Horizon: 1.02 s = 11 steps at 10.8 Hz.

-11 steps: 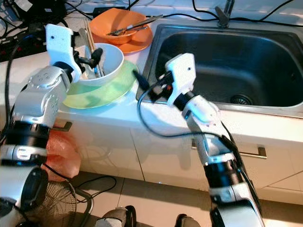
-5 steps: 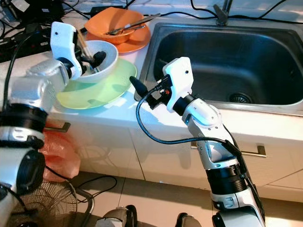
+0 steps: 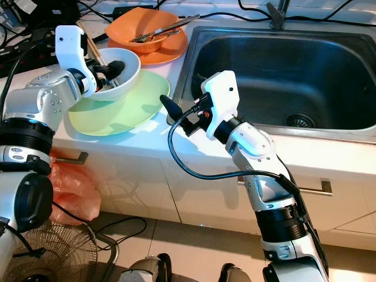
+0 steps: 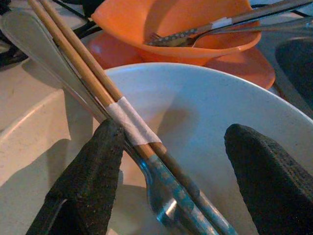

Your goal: Kitchen organization

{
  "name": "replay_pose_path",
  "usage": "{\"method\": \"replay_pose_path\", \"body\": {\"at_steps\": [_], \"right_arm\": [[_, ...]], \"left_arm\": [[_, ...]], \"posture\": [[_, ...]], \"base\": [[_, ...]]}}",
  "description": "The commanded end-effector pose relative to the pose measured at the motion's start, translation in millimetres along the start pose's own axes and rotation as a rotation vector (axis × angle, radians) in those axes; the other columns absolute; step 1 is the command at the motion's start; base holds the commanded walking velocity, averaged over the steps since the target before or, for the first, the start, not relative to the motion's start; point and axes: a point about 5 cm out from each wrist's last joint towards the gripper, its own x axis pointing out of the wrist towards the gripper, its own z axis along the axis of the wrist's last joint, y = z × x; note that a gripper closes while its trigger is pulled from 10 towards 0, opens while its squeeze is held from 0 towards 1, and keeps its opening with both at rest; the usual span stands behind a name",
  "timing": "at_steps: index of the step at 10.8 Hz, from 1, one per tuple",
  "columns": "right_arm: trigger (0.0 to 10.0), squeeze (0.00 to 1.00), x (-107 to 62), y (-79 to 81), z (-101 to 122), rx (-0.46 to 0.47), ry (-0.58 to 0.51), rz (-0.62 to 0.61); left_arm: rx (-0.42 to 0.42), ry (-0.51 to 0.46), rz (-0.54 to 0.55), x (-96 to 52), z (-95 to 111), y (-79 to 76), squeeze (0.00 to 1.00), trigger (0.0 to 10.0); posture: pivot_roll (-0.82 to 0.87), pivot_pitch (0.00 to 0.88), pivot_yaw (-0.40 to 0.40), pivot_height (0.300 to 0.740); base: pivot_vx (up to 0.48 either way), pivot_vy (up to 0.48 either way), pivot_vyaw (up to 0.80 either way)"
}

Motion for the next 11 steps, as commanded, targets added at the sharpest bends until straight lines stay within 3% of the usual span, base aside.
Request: {"method": "replay_pose_path", "body": {"at_steps": [1,4,11], "right_arm": [[10.0,0.00,0.0,3.1,1.0,0.004,-0.002,0.015],[10.0,0.00,1.0,1.1,1.7,0.004,-0.002,0.012],[10.0,0.00,1.6,-0.8,-0.3,0.015,0.002,0.001]], "left_arm": [[-0.027,0.041,0.016,0.3,-5.1,4.6,0.00,0.0],[-0.080,0.089,0.002,0.6,-8.4,6.4,0.00,0.0],[-0.100,0.109,-0.020,1.1,-11.0,5.7,0.00,0.0]], "posture": [[0.12,0.168,0.097,0.740],[0.13,0.168,0.104,0.740],[0.14,0.163,0.106,0.740]], "base": [[0.000,0.000,0.00],[0.000,0.000,0.00],[0.000,0.000,0.00]]}}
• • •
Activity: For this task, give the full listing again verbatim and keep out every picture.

Reply to the task:
Horizon: 1.02 s = 11 steps at 10.8 Hz.

-11 steps: 
-5 steps: 
+0 steps: 
+0 steps: 

Your goal: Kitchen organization

{
  "name": "replay_pose_path",
  "usage": "{\"method\": \"replay_pose_path\", \"body\": {\"at_steps\": [_], \"right_arm\": [[_, ...]], \"left_arm\": [[_, ...]], \"posture\": [[_, ...]], \"base\": [[_, ...]]}}",
  "description": "The commanded end-effector pose relative to the pose measured at the motion's start, translation in millimetres along the start pose's own axes and rotation as a rotation vector (axis × angle, radians) in those axes; the other columns absolute; step 1 is the command at the motion's start; base holds the commanded walking velocity, averaged over the steps since the target before or, for the first, the start, not relative to the motion's start; point and axes: a point about 5 cm out from each wrist's last joint towards the gripper, its own x axis pointing out of the wrist towards the gripper, its own z axis along the axis of the wrist's last joint, y = z × x; note that a gripper closes while its trigger is pulled from 10 towards 0, opens while its squeeze is held from 0 towards 1, and keeps its opening with both at rest; the usual span stands behind a name",
  "timing": "at_steps: index of the step at 10.8 Hz, from 1, one per tuple",
  "columns": "right_arm: trigger (0.0 to 10.0), squeeze (0.00 to 1.00), x (-107 to 62), y (-79 to 81), z (-101 to 122), rx (-0.46 to 0.47), ry (-0.58 to 0.51), rz (-0.62 to 0.61); left_arm: rx (-0.42 to 0.42), ry (-0.51 to 0.46), rz (-0.54 to 0.55), x (-96 to 52), z (-95 to 111), y (-79 to 76), squeeze (0.00 to 1.00), trigger (0.0 to 10.0); posture: pivot_roll (-0.82 to 0.87), pivot_pitch (0.00 to 0.88), pivot_yaw (-0.40 to 0.40), pivot_height (0.300 to 0.740); base: pivot_vx (up to 0.48 either way), pivot_vy (up to 0.48 either way), pivot_vyaw (up to 0.80 either way)"
}

Motion for the next 11 steps, as commanded, targets added at the sharpest bends until straight lines stay within 3% of the usual span, base aside.
Request: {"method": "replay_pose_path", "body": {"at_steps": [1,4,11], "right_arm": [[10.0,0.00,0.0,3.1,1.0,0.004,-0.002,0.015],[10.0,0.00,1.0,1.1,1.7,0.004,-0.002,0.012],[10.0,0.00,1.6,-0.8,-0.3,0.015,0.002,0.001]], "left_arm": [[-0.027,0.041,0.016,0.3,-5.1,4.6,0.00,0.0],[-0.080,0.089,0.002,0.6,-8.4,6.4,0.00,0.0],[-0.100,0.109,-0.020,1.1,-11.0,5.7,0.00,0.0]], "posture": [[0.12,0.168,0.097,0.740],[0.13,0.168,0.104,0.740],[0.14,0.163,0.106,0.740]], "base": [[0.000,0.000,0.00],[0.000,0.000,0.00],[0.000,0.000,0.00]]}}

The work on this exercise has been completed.